Quant à 1995, tout au moins pour les premières données disponibles, on assiste à une diminution en valeur absolue -et non pas simplement en valeur relative- de l'ordre de 7,9 %. Ce pourcentage est même supérieur à l'objectif de 5 % de diminution assigné début juin par le Premier ministre dans sa lettre de mission au ministre de l'Intérieur.

Il est vrai que le déclenchement du plan Vigipirate a contribué à cette diminution, car la présence visible de nombreux policiers dans les rues, quoique axée sur la prévention des actes terroristes, est en elle-même un facteur très dissuasif pour la délinquance de proximité.

Cela est particulièrement vrai dans les villes, avec par exemple à Paris des taux de - 12 % en août 1995 et - 9 % en septembre 1995.

Pour autant, plusieurs indices laissent à penser que cette tendance n'est pas purement conjoncturelle.

D'une part, en effet, la baisse de la criminalité a été constatée dès les premiers mois de 1995, alors que le plan Vigipirate n'avait pas encore été mis en place. D'autre part, elle s'est également vérifiée dans les zones de gendarmerie, essentiellement rurales, où l'application du plan Vigipirate est moins manifeste.

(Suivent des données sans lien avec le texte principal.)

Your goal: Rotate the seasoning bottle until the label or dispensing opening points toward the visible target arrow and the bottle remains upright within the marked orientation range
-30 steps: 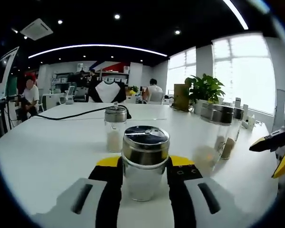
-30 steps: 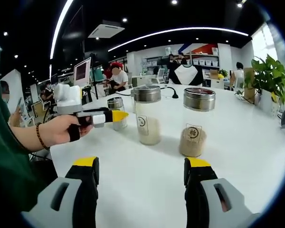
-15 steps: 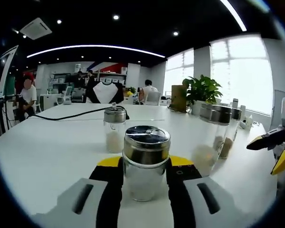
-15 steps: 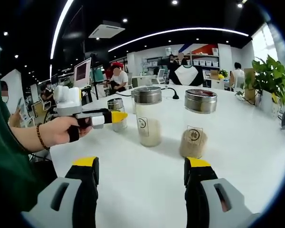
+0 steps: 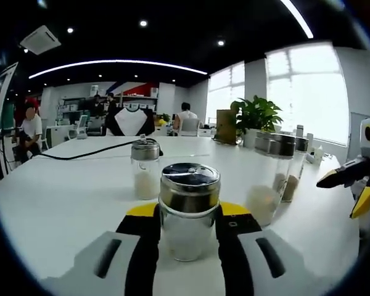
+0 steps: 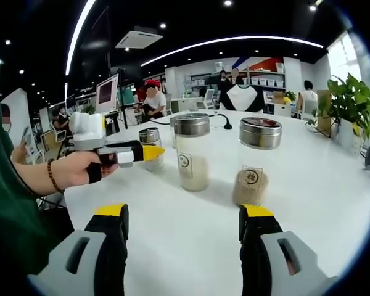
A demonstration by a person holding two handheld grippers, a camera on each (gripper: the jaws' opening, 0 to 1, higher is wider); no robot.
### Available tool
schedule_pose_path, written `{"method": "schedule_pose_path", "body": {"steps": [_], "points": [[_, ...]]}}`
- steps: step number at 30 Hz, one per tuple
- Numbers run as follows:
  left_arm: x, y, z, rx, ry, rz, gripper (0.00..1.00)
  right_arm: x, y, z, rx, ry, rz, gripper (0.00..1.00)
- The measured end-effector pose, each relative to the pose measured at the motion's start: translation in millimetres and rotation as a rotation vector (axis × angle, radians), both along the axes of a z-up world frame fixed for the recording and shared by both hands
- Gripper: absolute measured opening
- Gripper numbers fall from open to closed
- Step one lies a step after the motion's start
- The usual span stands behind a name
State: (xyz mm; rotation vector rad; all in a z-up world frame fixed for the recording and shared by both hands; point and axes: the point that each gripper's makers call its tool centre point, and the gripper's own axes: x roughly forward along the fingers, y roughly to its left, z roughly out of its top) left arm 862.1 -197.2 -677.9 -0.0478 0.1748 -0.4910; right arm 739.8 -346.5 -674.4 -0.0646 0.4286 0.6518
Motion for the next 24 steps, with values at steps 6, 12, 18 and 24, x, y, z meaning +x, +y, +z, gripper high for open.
{"method": "schedule_pose_path", "body": {"steps": [6,12,18,24], "points": [[-0.5,-2.4,-0.6,0.019,-0.007,-0.078,0.36,0.3,1.4,0.4,-0.005,-0.001,0.007,0.74],[0.4,-2.0,-1.1,0.020,-0.007,-0.118,0.36,0.3,2.1,1.1,-0.006,-0.001,0.007,0.74],[-1.1,-3.3,-1.1,0.018,-0.004,-0.186,0.36,0.1,1.6,1.1,-0.012,-0.001,0.009,0.74],[-3.0,-5.4,-1.0,0.024,-0.002,-0.270,0.36,-0.1,0.2,2.6,-0.010,-0.006,0.007,0.73]]}}
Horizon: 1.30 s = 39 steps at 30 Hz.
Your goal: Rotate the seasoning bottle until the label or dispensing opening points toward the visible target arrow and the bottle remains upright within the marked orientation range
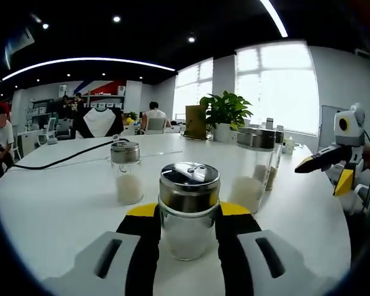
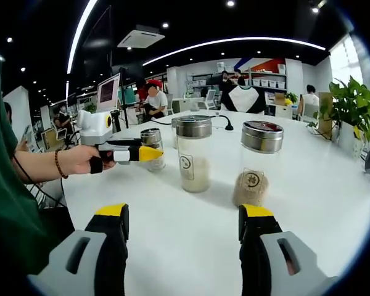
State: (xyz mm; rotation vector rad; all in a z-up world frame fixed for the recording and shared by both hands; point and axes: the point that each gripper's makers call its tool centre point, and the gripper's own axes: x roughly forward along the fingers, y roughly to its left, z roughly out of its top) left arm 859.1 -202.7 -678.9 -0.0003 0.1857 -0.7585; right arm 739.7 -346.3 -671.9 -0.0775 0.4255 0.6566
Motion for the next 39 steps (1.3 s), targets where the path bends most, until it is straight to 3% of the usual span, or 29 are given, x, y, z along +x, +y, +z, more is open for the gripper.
{"method": "schedule_pose_path", "body": {"steps": [17,26,39], "points": [[-1.5,-5.4,0.7,-0.003,-0.003,-0.195,0.36,-0.8,-2.6,-3.2,0.000,0.011,-0.007,0.74],[-5.5,-8.3,-0.2,0.033,-0.027,-0.297,0.36,-0.8,-3.2,-1.7,0.003,0.006,-0.012,0.73],[-5.1,-8.8,-0.5,0.035,-0.028,-0.324,0.36,-2.8,-3.7,-3.0,0.001,0.011,-0.013,0.73]]}}
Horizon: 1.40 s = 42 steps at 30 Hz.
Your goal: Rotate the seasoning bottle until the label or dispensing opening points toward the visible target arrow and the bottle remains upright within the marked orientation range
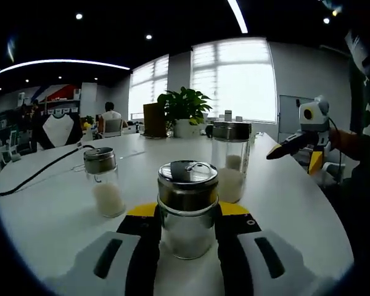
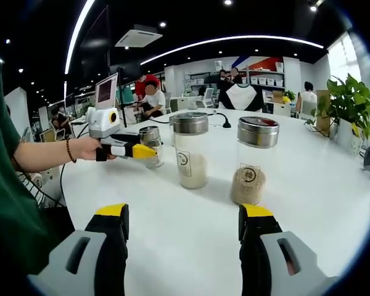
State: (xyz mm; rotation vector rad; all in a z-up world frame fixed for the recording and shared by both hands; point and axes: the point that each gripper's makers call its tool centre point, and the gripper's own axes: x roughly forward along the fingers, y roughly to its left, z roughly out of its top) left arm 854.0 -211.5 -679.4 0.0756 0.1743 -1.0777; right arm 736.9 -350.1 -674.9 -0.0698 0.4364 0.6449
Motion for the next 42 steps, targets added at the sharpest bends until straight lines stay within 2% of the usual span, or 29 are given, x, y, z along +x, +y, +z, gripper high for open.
{"method": "schedule_pose_path", "body": {"steps": [7,8,9,11,12,16,18,19,21,24,26,28,30,33,36,38,42], "points": [[0.2,0,0.4,0.001,0.007,0.010,0.36,1,1,1.1,-0.002,-0.002,0.001,0.73],[1.0,0,0.7,-0.032,0.041,0.033,0.38,1,0,0.8,-0.002,-0.001,0.000,0.73],[0.8,1,-0.2,-0.035,0.051,0.036,0.41,1,0,0.5,-0.002,0.000,0.000,0.73],[3.5,4,-1.0,-0.029,0.028,0.063,0.51,0,0,-0.2,-0.003,0.002,-0.001,0.73],[2.5,5,0.1,-0.040,0.043,0.074,0.55,0,0,-0.4,-0.004,0.003,-0.001,0.73],[-4.0,3,3.7,-0.026,0.037,0.087,0.57,1,-1,-0.6,-0.004,0.003,-0.002,0.73],[-4.2,5,3.6,-0.010,0.029,0.136,0.61,1,-2,-0.7,-0.003,0.004,-0.005,0.73],[-3.2,6,7.2,-0.061,0.053,0.178,0.64,1,-2,-0.6,-0.001,0.004,-0.005,0.73],[-3.9,8,7.1,-0.089,0.096,0.225,0.67,2,-1,0.2,0.001,0.004,-0.004,0.73],[0.0,15,6.2,-0.069,0.070,0.317,0.67,2,0,0.1,-0.004,0.003,0.005,0.73],[-1.2,16,7.6,-0.082,0.069,0.357,0.67,3,0,-0.4,-0.002,0.005,0.003,0.73],[1.3,23,6.3,-0.069,0.077,0.453,0.67,3,0,-0.2,0.000,0.006,0.002,0.73],[0.1,21,10.3,-0.069,0.049,0.483,0.67,4,1,-0.1,-0.002,0.005,0.004,0.73],[-2.0,18,11.3,-0.088,0.054,0.518,0.67,3,2,0.4,0.000,0.004,0.008,0.73],[2.2,24,9.0,-0.104,0.057,0.624,0.67,3,3,0.2,0.001,0.005,0.009,0.73],[4.7,28,13.7,-0.094,0.010,0.674,0.66,3,3,0.8,0.012,0.007,0.007,0.73],[6.3,27,11.9,-0.112,0.038,0.702,0.66,2,5,1.8,0.027,0.008,0.012,0.73]]}}
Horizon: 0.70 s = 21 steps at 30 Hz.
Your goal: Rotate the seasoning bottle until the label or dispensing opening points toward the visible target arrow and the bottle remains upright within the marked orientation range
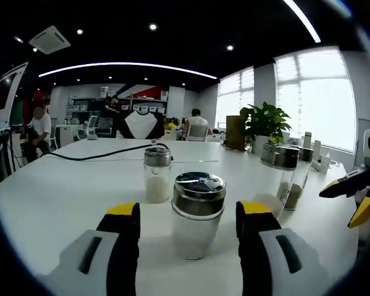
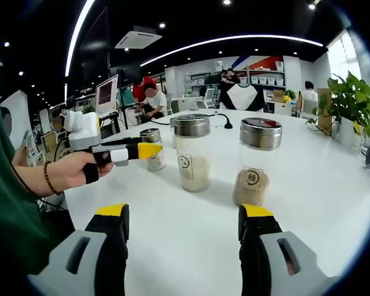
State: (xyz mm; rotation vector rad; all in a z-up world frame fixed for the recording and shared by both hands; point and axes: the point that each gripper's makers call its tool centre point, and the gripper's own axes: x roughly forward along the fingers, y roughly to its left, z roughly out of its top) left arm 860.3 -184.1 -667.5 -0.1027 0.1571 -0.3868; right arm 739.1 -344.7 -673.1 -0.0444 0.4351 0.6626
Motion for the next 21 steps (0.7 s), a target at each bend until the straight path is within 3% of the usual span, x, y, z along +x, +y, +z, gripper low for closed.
{"method": "schedule_pose_path", "body": {"steps": [12,15,18,21], "points": [[3.8,-12,-6.8,-0.003,0.018,0.004,0.46,2,3,-0.7,0.002,-0.001,0.003,0.73],[4.4,-11,-7.1,0.041,0.002,-0.002,0.38,2,3,-2.0,0.000,0.002,0.005,0.73],[4.0,-11,-7.0,0.044,0.000,-0.005,0.37,0,3,-5.0,-0.010,0.008,0.009,0.73],[4.0,-11,-7.6,0.089,-0.020,-0.022,0.36,-1,4,-6.1,-0.008,0.013,0.011,0.73]]}}
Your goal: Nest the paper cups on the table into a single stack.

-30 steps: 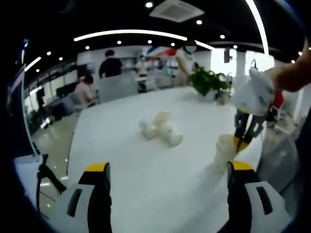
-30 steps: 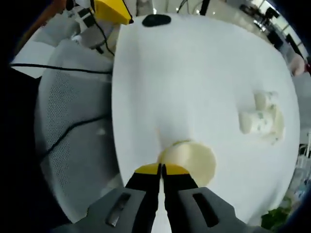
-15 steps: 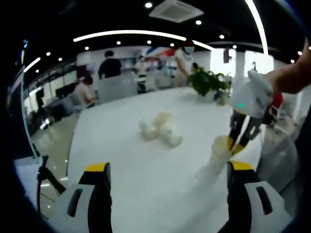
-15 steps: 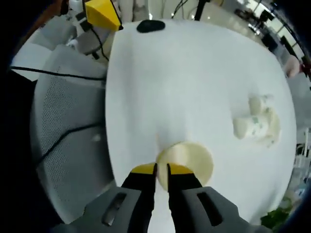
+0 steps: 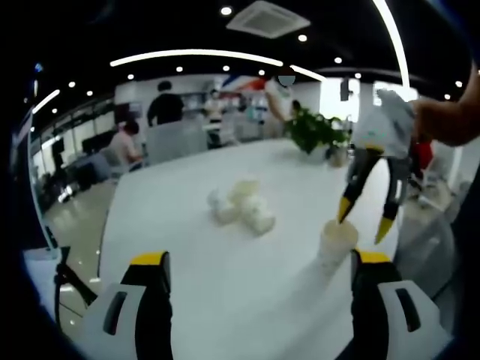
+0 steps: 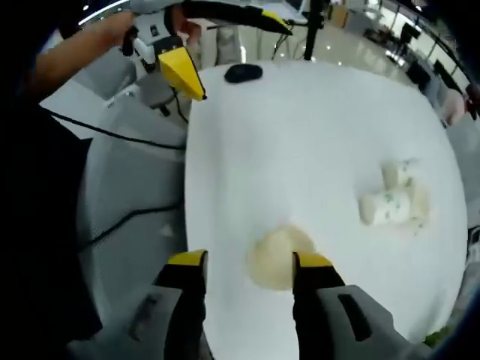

Bien entendu, la commission en France de plus de 3,9 millions de crimes et délits en 1994 demeure un réel sujet d'inquiétude.

Par ailleurs, la perception par chacun de l'insécurité qui le menace demeure très subjective et ne doit rien à des statistiques d'ensemble, si satisfaisantes soient-elles.

Or dans la criminalité globale, les infractions de proximité -les cambriolages, les violences contre les personnes, les coups et blessures, les dégradations de biens privés, etc. - ne diminuent pas, tout au contraire. Ces infractions, plus que d'autres, touchent les gens dans leur quotidien et entretiennent un sentiment diffus d'insécurité.

Quoi qu'il en soit, la situation de la criminalité et de la délinquance en France en 1994 et 1995 s'est améliorée, en dépit de données qui, sur certains points, restent préoccupantes.